Stored data entries:
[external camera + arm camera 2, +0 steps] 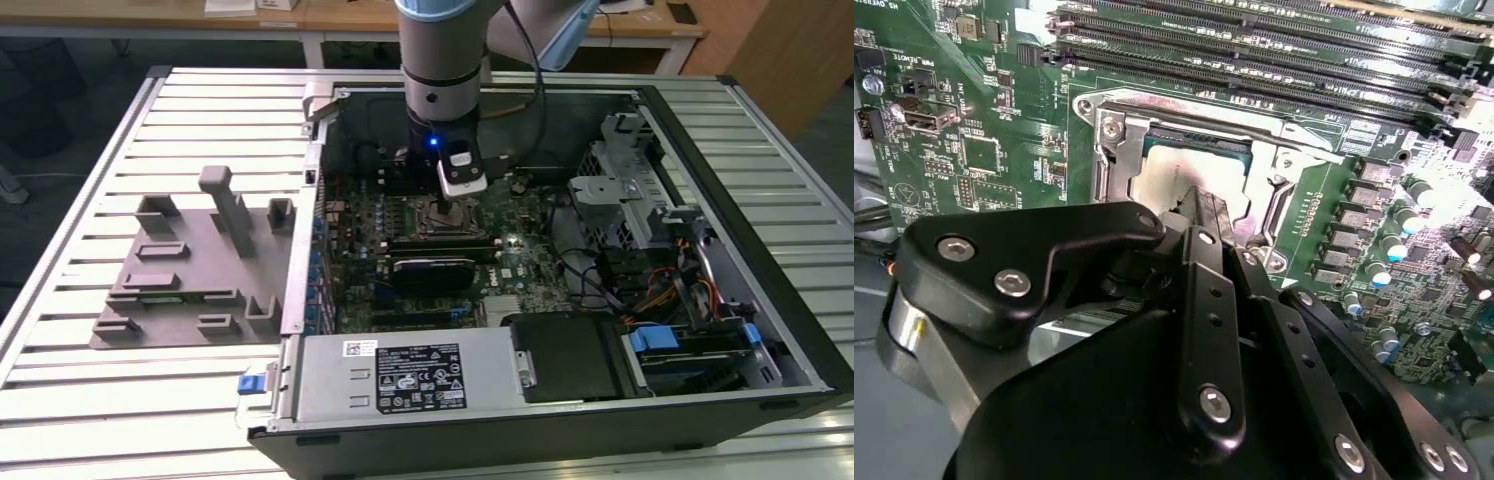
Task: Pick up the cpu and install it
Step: 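Install the first cpu locking lever, then install the second cpu locking lever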
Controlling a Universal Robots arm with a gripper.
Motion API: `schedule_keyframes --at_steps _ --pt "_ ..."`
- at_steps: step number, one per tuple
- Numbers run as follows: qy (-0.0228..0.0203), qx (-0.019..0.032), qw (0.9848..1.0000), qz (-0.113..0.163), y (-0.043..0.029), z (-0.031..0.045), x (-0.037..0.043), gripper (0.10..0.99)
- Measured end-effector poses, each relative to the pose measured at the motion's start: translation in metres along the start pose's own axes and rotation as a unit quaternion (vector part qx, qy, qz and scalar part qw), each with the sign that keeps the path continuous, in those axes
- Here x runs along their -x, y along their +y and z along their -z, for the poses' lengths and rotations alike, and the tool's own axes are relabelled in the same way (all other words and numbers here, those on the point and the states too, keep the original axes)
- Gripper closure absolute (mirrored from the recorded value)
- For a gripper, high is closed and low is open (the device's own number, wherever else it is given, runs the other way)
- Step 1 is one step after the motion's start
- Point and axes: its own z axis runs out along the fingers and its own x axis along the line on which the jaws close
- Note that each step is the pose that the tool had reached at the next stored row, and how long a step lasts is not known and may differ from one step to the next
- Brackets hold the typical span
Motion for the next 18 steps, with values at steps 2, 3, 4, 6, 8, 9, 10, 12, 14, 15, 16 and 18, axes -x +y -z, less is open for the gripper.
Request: schedule_keyframes --at_steps 2,3,4,6,8,9,10,12,14,15,16,18 --pt "-0.0001 -0.0003 1.0000 0.000 0.0000 0.0003 0.0001 0.980" --pt "-0.0001 -0.0003 1.0000 0.000 0.0001 0.0013 0.0001 0.980" --pt "-0.0001 -0.0003 1.0000 0.000 0.0003 0.0031 0.0002 0.980" --pt "-0.0002 -0.0002 1.0000 0.000 0.0008 0.0081 0.0006 0.980" --pt "-0.0001 -0.0004 1.0000 0.000 0.0013 0.0142 0.0010 0.980" --pt "-0.0002 -0.0002 1.0000 0.000 0.0015 0.0170 0.0013 0.980" --pt "-0.0002 -0.0003 1.0000 0.000 0.0017 0.0193 0.0014 0.980" --pt "-0.0001 -0.0002 1.0000 0.000 0.0018 0.0200 0.0015 0.980" --pt "-0.0002 -0.0002 1.0000 0.000 0.0018 0.0200 0.0015 0.980" --pt "-0.0002 -0.0003 1.0000 0.000 0.0018 0.0202 0.0015 0.980" --pt "-0.0001 -0.0003 1.0000 0.000 0.0018 0.0203 0.0015 0.980" --pt "-0.0001 -0.0003 1.0000 0.000 0.0018 0.0203 0.0015 0.980"
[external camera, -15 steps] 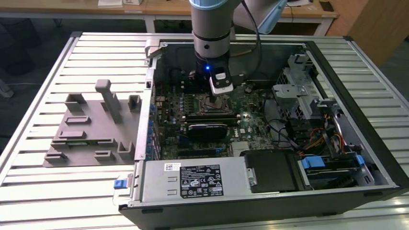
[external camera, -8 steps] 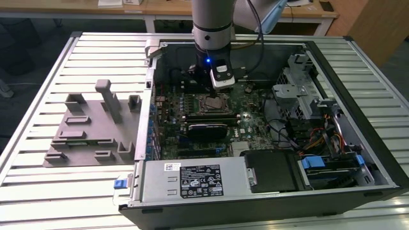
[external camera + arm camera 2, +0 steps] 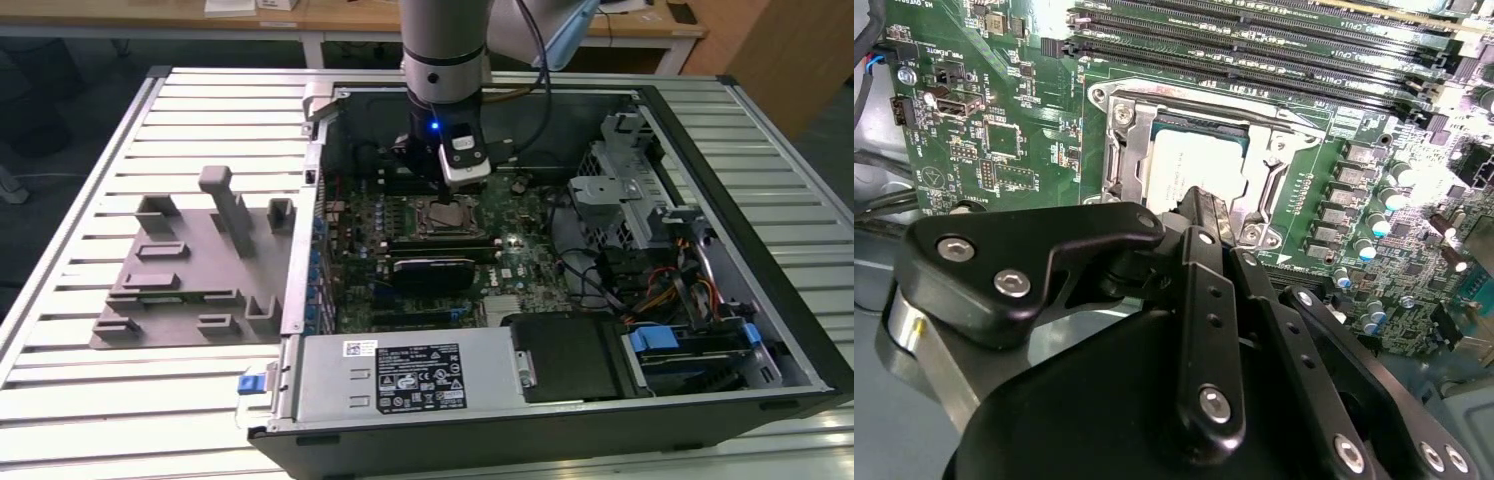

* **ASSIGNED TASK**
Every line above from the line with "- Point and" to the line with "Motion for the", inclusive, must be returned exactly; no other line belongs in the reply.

* **SOLVED PROBLEM**
- Point and axes: its own z axis runs out along the fingers and its own x axis along the line on which the jaws close
- Note that each step is the pose that the tool had reached at the next stored row, and how long a step lasts is not known and may differ from one step to the next
- Brackets hold the typical span
Motion for the next 18 steps, with values at steps 2, 3, 4, 6, 8, 9, 10, 12, 14, 15, 16 and 18, axes -x +y -z, less is open for the gripper.

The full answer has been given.